(The task)
All of the data below is to be written out again exactly.

Content starts

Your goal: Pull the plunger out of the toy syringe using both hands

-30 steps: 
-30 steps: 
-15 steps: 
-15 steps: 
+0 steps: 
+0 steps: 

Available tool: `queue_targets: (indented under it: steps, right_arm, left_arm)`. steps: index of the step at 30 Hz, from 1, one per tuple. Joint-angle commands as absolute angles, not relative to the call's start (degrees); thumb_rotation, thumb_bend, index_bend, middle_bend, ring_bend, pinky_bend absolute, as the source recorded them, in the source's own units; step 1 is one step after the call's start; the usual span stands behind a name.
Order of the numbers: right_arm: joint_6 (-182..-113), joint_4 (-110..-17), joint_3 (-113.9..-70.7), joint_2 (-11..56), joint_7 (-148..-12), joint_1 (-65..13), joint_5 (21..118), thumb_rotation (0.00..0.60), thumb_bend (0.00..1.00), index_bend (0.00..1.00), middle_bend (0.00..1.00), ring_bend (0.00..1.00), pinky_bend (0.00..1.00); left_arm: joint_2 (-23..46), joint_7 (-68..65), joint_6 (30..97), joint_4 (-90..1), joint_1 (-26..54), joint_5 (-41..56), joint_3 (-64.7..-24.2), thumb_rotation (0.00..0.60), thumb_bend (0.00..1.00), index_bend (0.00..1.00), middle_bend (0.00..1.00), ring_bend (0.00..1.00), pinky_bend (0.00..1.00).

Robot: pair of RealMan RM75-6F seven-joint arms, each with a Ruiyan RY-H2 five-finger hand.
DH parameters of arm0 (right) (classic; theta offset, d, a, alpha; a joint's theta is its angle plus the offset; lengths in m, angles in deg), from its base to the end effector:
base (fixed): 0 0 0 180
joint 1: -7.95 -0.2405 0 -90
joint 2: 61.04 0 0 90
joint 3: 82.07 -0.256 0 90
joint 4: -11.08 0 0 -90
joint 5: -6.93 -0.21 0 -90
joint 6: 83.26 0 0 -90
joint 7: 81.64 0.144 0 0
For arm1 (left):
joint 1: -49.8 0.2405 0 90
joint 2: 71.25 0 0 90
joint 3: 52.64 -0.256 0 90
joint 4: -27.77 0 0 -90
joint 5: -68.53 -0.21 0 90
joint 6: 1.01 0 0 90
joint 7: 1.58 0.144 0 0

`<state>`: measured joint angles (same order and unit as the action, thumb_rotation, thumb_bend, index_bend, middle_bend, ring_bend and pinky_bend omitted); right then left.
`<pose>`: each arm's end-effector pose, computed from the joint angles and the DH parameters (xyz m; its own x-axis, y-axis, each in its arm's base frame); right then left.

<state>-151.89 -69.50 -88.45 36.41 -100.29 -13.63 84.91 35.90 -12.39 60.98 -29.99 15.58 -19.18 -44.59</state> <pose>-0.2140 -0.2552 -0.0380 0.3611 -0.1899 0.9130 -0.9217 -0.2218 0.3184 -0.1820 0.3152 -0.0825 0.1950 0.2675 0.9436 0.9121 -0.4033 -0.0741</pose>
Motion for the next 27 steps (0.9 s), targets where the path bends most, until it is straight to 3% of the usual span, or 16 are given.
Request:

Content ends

(Solved exercise)
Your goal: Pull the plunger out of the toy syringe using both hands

-30 steps: 
-30 steps: 
-15 steps: 
-15 steps: 
+0 steps: 
+0 steps: 

Available tool: `queue_targets: (indented under it: steps, right_arm, left_arm)`. steps: index of the step at 30 Hz, from 1, one per tuple. Joint-angle commands as absolute angles, not relative to the call's start (degrees); thumb_rotation, thumb_bend, index_bend, middle_bend, ring_bend, pinky_bend absolute, as the source recorded them, in the source's own units; step 1 is one step after the call's start; the usual span stands behind a name.
Order of the numbers: right_arm: joint_6 (-182..-113), joint_4 (-110..-17), joint_3 (-113.9..-70.7), joint_2 (-11..56), joint_7 (-148..-12), joint_1 (-65..13), joint_5 (21..118), thumb_rotation (0.00..0.60), thumb_bend (0.00..1.00), index_bend (0.00..1.00), middle_bend (0.00..1.00), ring_bend (0.00..1.00), pinky_bend (0.00..1.00); left_arm: joint_2 (-23..46), joint_7 (-68..65), joint_6 (30..97), joint_4 (-90..1), joint_1 (-26..54), joint_5 (-41..56), joint_3 (-64.7..-24.2), thumb_rotation (0.00..0.60), thumb_bend (0.00..1.00), index_bend (0.00..1.00), middle_bend (0.00..1.00), ring_bend (0.00..1.00), pinky_bend (0.00..1.00).

Robot: pair of RealMan RM75-6F seven-joint arms, each with a Ruiyan RY-H2 five-finger hand.
DH parameters of arm0 (right) (classic; theta offset, d, a, alpha; a joint's theta is its angle plus the offset; lengths in m, angles in deg), from its base to the end effector:
base (fixed): 0 0 0 180
joint 1: -7.95 -0.2405 0 -90
joint 2: 61.04 0 0 90
joint 3: 82.07 -0.256 0 90
joint 4: -11.08 0 0 -90
joint 5: -6.93 -0.21 0 -90
joint 6: 83.26 0 0 -90
joint 7: 81.64 0.144 0 0
For arm1 (left):
joint 1: -49.8 0.2405 0 90
joint 2: 71.25 0 0 90
joint 3: 52.64 -0.256 0 90
joint 4: -27.77 0 0 -90
joint 5: -68.53 -0.21 0 90
joint 6: 1.01 0 0 90
joint 7: 1.58 0.144 0 0

`<state>`: measured joint angles (same order and unit as the action, thumb_rotation, thumb_bend, index_bend, middle_bend, ring_bend and pinky_bend omitted); right then left.
`<pose>`: each arm's end-effector pose, computed from the joint angles and the DH parameters (xyz m; its own x-axis, y-axis, each in its arm's base frame); right then left.

<state>-151.89 -69.50 -88.45 36.41 -100.29 -13.63 84.91 35.90 -12.39 60.98 -29.99 15.58 -19.18 -44.59</state> <pose>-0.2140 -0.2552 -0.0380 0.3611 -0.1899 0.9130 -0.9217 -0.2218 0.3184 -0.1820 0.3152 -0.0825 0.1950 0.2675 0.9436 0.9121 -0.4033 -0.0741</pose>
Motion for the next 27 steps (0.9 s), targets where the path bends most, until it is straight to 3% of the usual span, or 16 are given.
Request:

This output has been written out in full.